Principles in Practice: The Blog of the Objective Standard
Friday, October 12, 2007
Should Businessmen Go on Strike?
Irvine, CA—In a week characterized by important labor stoppages, Chrysler workers went out on strike in Michigan, British postal workers returned to work while threatening further walkouts, and registered nurses started a 48-hour strike in Northern California.

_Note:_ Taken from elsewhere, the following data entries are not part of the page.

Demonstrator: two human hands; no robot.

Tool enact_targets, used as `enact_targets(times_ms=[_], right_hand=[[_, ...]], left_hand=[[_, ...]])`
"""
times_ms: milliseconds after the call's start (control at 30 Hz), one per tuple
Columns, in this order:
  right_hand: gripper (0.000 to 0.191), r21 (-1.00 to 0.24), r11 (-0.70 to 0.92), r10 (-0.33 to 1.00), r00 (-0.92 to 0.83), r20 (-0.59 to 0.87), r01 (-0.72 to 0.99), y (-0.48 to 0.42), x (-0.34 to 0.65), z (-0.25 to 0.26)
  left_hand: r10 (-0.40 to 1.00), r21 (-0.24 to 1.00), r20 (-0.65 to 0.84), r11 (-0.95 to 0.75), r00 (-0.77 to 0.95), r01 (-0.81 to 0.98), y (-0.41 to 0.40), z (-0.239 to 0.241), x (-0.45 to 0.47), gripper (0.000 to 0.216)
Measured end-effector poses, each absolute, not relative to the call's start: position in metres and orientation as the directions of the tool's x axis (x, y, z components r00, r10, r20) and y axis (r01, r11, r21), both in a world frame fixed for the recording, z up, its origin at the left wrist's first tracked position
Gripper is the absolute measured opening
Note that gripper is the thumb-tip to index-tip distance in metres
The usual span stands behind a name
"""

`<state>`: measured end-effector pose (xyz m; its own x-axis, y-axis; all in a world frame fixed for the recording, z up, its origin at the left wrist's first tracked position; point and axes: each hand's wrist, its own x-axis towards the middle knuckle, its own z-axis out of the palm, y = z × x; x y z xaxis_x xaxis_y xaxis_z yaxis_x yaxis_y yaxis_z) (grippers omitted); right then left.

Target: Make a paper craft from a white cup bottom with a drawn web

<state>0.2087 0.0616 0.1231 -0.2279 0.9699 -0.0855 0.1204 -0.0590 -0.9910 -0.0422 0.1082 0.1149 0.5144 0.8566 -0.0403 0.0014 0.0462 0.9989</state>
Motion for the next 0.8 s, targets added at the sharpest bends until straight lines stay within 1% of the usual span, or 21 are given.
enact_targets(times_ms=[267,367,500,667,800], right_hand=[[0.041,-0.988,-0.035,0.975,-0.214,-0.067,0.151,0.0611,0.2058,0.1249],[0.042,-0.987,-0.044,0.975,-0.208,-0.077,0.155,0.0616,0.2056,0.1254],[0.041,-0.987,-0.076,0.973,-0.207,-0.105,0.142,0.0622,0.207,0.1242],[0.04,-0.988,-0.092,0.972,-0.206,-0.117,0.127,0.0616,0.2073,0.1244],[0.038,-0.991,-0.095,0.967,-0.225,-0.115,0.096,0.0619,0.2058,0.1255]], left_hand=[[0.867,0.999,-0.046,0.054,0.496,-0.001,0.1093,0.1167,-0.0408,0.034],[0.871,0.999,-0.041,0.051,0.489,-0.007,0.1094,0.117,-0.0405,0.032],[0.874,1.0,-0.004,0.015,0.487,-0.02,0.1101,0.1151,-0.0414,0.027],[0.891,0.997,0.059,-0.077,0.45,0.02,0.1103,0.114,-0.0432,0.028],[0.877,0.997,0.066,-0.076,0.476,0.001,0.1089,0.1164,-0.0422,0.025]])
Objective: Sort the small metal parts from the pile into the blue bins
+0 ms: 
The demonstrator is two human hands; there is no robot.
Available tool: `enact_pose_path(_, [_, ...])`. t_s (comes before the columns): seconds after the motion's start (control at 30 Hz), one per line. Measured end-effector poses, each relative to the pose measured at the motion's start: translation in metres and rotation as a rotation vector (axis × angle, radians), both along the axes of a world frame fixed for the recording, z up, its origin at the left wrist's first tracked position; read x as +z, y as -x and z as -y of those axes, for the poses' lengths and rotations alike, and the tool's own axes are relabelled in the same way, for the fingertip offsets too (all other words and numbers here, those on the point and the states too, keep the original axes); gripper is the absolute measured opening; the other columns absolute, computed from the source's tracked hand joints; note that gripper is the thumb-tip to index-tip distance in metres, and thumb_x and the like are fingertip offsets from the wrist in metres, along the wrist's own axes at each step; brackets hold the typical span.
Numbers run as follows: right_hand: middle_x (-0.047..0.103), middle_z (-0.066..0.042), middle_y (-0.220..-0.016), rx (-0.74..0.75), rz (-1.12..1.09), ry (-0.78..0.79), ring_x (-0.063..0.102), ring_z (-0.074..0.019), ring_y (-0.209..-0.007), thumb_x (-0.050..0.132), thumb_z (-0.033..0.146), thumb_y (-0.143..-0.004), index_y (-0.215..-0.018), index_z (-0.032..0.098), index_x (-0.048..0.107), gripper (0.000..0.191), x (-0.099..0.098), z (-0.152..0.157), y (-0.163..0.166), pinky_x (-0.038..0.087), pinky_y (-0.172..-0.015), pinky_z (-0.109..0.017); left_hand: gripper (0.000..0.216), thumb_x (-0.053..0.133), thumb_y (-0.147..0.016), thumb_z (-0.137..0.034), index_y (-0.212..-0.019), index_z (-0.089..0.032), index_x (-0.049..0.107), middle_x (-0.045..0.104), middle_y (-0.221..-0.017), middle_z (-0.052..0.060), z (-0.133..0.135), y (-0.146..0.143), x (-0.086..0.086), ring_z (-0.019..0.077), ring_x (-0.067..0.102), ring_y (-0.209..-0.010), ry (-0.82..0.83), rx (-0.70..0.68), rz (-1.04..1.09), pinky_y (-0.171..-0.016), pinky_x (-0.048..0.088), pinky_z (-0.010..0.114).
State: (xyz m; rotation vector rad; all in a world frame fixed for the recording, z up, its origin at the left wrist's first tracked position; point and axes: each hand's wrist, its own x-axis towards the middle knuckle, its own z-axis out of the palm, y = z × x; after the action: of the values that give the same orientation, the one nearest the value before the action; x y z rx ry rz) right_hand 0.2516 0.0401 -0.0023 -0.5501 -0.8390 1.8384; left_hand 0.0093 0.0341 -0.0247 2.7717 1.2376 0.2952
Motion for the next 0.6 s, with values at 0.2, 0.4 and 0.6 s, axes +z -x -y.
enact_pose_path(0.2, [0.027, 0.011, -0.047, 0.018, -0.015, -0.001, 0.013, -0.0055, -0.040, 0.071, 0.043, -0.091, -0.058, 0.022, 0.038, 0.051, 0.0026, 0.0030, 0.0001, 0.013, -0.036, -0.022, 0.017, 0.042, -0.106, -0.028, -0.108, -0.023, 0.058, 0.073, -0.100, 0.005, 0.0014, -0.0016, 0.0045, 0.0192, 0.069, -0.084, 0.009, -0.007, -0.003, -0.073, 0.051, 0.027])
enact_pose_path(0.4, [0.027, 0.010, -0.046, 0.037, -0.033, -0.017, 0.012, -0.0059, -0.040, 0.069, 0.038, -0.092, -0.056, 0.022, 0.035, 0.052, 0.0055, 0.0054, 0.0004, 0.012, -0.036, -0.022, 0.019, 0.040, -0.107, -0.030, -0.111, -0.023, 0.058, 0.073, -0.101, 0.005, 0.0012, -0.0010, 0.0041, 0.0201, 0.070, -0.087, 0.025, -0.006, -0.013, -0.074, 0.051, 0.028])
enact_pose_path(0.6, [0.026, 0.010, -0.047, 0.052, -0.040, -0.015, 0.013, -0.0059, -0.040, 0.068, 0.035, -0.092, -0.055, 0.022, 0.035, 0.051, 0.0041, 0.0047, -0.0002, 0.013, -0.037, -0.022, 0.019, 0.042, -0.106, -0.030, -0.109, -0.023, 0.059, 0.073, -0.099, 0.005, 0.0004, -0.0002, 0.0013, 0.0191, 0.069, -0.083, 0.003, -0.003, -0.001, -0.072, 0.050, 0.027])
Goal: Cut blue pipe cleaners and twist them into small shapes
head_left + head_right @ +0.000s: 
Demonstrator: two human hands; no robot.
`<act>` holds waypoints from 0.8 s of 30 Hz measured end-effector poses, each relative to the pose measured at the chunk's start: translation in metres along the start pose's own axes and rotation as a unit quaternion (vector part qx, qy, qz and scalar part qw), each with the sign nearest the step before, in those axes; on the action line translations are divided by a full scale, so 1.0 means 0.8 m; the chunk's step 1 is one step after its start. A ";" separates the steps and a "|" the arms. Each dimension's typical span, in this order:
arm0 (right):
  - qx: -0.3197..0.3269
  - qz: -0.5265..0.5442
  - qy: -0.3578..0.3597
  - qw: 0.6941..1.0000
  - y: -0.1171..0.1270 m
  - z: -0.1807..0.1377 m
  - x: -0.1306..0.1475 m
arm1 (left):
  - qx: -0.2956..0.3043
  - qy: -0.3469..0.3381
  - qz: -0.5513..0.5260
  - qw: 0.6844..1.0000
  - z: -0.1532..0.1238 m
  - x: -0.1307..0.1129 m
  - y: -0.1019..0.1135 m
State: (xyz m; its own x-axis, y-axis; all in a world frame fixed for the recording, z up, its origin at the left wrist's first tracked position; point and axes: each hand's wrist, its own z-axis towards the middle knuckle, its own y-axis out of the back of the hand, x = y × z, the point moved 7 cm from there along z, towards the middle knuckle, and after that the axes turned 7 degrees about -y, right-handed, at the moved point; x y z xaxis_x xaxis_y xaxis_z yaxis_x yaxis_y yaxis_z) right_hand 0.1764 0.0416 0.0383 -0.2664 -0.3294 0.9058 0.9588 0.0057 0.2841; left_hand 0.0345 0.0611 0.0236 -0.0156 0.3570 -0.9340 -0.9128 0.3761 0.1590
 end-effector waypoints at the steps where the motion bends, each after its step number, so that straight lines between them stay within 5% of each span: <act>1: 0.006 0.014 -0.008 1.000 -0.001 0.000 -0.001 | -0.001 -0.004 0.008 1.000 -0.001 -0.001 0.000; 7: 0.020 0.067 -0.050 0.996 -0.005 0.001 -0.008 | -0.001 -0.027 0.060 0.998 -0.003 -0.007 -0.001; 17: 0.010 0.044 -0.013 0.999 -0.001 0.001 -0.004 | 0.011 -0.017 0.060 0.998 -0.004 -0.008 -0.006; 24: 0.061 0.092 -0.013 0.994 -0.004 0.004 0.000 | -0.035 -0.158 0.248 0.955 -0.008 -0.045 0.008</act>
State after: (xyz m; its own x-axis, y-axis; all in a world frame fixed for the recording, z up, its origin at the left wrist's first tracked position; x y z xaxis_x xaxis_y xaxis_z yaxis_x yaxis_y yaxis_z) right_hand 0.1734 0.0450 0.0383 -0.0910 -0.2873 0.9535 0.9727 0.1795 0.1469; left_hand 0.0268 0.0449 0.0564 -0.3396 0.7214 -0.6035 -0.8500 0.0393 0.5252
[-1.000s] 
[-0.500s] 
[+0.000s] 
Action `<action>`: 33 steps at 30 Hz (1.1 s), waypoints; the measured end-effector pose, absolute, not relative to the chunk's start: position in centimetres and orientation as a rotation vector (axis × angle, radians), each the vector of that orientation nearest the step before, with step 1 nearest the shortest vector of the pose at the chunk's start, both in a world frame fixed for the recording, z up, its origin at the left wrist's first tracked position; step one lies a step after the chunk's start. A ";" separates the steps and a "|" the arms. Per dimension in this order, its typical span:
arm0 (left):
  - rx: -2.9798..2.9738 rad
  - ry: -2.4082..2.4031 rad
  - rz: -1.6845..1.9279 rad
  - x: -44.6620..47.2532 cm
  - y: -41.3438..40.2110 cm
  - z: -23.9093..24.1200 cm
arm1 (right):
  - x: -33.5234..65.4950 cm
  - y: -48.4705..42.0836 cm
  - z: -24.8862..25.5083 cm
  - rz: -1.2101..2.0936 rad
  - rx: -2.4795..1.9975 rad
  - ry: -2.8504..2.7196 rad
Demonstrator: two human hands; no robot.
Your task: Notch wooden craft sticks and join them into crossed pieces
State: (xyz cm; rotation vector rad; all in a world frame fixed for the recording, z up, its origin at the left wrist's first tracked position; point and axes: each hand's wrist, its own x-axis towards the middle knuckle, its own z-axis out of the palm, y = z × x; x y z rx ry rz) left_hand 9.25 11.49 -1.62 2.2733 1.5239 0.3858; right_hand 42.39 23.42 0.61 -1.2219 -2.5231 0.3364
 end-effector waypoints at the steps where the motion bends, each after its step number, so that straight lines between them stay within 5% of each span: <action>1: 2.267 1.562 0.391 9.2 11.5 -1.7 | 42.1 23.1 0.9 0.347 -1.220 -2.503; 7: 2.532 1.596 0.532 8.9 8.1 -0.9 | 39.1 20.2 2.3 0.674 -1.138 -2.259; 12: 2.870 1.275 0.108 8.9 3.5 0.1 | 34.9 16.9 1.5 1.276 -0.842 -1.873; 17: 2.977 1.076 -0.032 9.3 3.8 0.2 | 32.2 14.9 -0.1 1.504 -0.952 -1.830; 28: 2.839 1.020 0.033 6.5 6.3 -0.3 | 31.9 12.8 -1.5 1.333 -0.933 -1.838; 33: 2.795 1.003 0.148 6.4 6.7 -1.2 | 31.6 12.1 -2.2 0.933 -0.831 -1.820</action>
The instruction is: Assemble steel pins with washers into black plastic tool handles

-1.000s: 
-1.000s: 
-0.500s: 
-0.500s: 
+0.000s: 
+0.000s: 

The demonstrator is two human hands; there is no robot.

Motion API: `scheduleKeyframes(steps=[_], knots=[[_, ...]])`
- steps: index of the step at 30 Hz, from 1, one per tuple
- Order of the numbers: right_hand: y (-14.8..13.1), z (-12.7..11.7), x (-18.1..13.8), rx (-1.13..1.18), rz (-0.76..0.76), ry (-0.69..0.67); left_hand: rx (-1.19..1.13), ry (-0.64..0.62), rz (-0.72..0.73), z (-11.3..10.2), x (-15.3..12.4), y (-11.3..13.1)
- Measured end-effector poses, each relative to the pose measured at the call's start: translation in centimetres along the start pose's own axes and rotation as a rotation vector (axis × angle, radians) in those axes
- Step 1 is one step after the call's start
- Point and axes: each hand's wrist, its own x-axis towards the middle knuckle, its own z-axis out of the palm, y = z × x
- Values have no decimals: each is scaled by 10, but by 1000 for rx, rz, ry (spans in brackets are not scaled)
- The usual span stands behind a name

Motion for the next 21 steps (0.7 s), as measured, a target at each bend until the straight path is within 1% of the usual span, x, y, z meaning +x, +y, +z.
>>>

"Job actions by employees are commonplace, yet we never see similar protests by the individuals who create jobs in the first place," said Thomas Bowden, an analyst at the Ayn Rand Institute. "In her magnum opus, Atlas Shrugged, published 50 years ago this week, Rand's fictional hero, John Galt, gave voice to the undeserved suffering of businessmen when he said:
"There is only one kind of men who have never been on strike in human history. Every other kind and class have stopped, when they so wished, and have presented demands to the world, claiming to be indispensable—except the men who have carried the world on their shoulders, have kept it alive, have endured torture as sole payment, but have never walked out on the human race."
"John Galt was defending the businessmen who create and operate the companies that generate steel, oil, medicine, computers, and all the other goods and services on which our lives and happiness depend,"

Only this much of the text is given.